Content starts

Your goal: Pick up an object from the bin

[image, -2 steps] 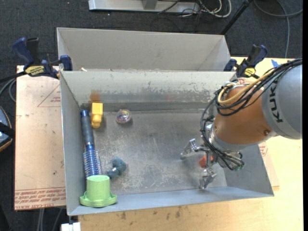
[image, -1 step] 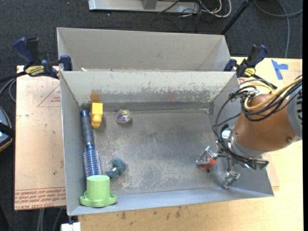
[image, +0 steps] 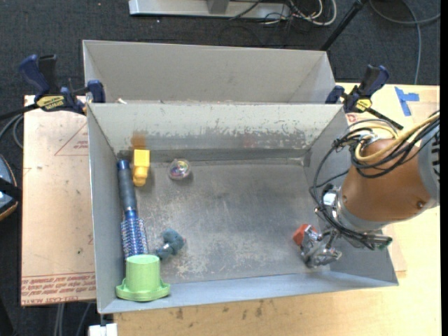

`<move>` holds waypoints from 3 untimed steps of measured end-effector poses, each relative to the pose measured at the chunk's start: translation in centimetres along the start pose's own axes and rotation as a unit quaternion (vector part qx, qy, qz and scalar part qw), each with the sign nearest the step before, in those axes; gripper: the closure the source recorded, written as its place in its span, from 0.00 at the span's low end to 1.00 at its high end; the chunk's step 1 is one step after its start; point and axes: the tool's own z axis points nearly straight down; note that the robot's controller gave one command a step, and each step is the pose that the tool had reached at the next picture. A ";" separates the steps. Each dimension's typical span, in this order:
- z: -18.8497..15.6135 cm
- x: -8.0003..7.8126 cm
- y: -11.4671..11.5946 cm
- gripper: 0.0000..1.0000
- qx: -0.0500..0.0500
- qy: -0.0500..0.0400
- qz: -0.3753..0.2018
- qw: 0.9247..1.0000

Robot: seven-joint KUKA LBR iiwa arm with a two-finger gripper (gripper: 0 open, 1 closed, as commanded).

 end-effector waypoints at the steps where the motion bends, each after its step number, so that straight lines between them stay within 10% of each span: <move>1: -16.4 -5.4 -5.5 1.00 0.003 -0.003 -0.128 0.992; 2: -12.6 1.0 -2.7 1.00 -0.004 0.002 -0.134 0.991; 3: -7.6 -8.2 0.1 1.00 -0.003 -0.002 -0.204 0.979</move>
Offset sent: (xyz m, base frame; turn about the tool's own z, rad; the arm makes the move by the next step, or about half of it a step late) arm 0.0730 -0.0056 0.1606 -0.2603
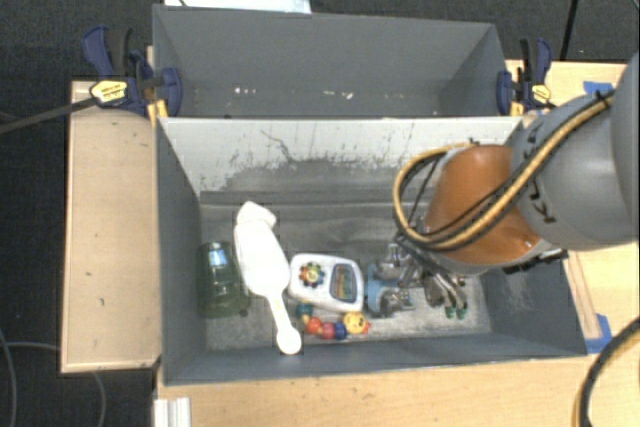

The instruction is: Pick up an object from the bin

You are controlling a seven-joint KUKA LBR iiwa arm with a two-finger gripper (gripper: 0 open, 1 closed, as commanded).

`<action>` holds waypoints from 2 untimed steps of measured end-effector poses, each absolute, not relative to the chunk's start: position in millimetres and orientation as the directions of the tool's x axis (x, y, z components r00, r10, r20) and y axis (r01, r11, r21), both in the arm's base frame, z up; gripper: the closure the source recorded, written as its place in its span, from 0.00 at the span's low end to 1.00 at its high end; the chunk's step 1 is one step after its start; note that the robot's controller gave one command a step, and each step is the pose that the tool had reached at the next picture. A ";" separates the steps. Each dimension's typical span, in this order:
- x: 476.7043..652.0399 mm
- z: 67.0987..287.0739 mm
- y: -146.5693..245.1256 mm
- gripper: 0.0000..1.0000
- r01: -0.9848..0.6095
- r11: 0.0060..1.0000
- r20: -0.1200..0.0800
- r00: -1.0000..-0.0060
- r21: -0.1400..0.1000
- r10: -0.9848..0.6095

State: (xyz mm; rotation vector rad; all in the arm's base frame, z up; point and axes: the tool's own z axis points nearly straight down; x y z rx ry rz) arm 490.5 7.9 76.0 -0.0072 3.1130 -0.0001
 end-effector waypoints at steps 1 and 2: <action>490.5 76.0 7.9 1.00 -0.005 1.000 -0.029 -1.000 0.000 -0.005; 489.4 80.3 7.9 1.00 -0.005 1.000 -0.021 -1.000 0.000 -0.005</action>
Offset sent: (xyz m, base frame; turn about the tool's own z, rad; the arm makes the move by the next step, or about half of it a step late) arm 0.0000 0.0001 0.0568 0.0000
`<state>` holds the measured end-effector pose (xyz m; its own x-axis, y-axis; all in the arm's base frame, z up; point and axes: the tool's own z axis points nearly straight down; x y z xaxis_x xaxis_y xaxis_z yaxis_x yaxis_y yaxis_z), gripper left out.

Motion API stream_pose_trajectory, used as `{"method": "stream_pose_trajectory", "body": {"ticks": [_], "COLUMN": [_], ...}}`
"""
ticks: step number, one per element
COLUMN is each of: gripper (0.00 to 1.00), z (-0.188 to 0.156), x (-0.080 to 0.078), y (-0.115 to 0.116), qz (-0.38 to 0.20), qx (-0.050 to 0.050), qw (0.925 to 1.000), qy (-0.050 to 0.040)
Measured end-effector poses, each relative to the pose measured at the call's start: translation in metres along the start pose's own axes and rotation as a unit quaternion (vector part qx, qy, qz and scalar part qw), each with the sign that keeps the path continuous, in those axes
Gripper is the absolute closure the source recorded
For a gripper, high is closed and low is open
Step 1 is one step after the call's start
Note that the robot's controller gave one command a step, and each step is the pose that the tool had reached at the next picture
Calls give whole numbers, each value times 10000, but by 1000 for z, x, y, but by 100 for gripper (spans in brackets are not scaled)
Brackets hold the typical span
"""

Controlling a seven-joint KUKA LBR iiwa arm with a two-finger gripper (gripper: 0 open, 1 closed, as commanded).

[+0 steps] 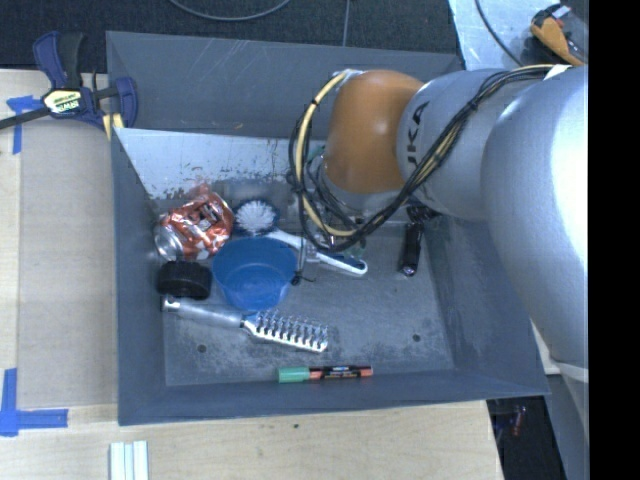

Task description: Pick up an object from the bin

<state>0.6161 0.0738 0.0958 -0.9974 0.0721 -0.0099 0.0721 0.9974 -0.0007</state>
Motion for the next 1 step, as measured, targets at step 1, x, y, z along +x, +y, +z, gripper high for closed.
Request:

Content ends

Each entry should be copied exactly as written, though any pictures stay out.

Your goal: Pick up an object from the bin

[image, -2 steps] 
[image, -1 step] 
[image, +0 steps] 

`<move>` holds waypoints from 3 untimed steps of measured end-effector poses, each relative to the pose measured at the chunk's start: translation in centimetres along the start pose's own axes and rotation as a unit quaternion (vector part qx, qy, qz and scalar part qw), each with the sign nearest the step before, in those axes; gripper: the closure the source recorded, written as its place in its span, from 0.00 at the span's low end to 1.00 at its high end; the chunk's step 1 is one step after its start; point and axes: the tool's own z axis points nearly straight down; note that the robot's controller gave one command a step, and each step is the pose that the tool had reached at the next picture. A ";" separates the steps. Each dimension's typical span, in this order:
- z: -18.8497..15.6135 cm
- x: -8.0003..7.8126 cm
- y: -11.4671..11.5946 cm
- gripper: 0.0000..1.0000
- qx: -0.0500..0.0500
- qy: -0.0500..0.0400
- qz: -0.3753..0.2018
- qw: 0.9247..1.0000

Robot: seven-joint KUKA LBR iiwa arm with a two-finger gripper (gripper: 0 open, 1 closed, as commanded).

 end-effector waypoints at the steps where the motion bends, each after its step number, so that straight lines between them stay within 10% of each span: <move>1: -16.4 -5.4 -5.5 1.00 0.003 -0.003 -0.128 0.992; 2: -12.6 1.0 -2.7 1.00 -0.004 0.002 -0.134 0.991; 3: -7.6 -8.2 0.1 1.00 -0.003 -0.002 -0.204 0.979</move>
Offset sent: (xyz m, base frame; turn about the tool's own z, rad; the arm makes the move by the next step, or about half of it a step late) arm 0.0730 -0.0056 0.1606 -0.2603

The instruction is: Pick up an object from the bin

You are controlling a seven-joint KUKA LBR iiwa arm with a two-finger gripper (gripper: 0 open, 1 closed, as commanded).

`<action>` holds waypoints from 2 untimed steps of measured end-effector poses, each absolute, not relative to the chunk's start: position in millimetres and orientation as the directions of the tool's x axis (x, y, z components r00, r10, r20) and y axis (r01, r11, r21), both in the arm's base frame, z up; gripper: the closure the source recorded, written as its place in its span, from 0.00 at the span's low end to 1.00 at its high end; the chunk's step 1 is one step after its start; note that the robot's controller gave one command a step, and each step is the pose that the tool had reached at the next picture. A ";" separates the steps. Each dimension's typical span, in this order:
- x: 476.7043..652.0399 mm
- z: 67.0987..287.0739 mm
- y: -146.5693..245.1256 mm
- gripper: 0.0000..1.0000
- r01: -0.9848..0.6095
- r11: 0.0060..1.0000
- r20: -0.1200..0.0800
- r00: -1.0000..-0.0060
- r21: -0.1400..0.1000
- r10: -0.9848..0.6095

State: (xyz mm; rotation vector rad; all in the arm's base frame, z up; point and axes: the tool's own z axis points nearly straight down; x y z rx ry rz) arm 490.5 7.9 76.0 -0.0072 3.1130 -0.0001
 end-effector waypoints at steps 1 and 2: <action>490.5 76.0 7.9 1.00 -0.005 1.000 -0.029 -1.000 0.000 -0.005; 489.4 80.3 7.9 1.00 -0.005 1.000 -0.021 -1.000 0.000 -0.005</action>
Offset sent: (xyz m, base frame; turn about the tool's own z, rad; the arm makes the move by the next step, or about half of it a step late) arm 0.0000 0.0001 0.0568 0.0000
`<state>` holds the measured end-effector pose (xyz m; its own x-axis, y-axis; all in the arm's base frame, z up; point and axes: the tool's own z axis points nearly straight down; x y z xaxis_x xaxis_y xaxis_z yaxis_x yaxis_y yaxis_z), gripper left out.

Motion API stream_pose_trajectory, used as `{"method": "stream_pose_trajectory", "body": {"ticks": [_], "COLUMN": [_], ...}}`
"""
ticks: step number, one per element
COLUMN is each of: gripper (0.00 to 1.00), z (-0.188 to 0.156), x (-0.080 to 0.078), y (-0.115 to 0.116), qz (-0.38 to 0.20), qx (-0.050 to 0.050), qw (0.925 to 1.000), qy (-0.050 to 0.040)
Measured end-effector poses, each relative to the pose measured at the call's start: translation in metres along the start pose's own axes and rotation as a unit quaternion (vector part qx, qy, qz and scalar part qw), each with the sign that keeps the path continuous, in those axes
Gripper is the absolute closure the source recorded
For a gripper, high is closed and low is open
Step 1 is one step after the call's start
Note that the robot's controller gave one command a step, and each step is the pose that the tool had reached at the next picture
Calls give whole numbers, each value times 10000, but by 1000 for z, x, y, but by 100 for gripper (spans in brackets are not scaled)
Brackets hold the typical span
"""

Controlling a seven-joint KUKA LBR iiwa arm with a two-finger gripper (gripper: 0 open, 1 closed, as commanded).

[+0 steps] 

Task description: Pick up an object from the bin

<state>0.6161 0.0738 0.0958 -0.9974 0.0721 -0.0099 0.0721 0.9974 -0.0007</state>
Motion for the next 1 step, as measured, targets at step 1, x, y, z along +x, +y, +z, gripper high for closed.
Request:

No additional output will be generated.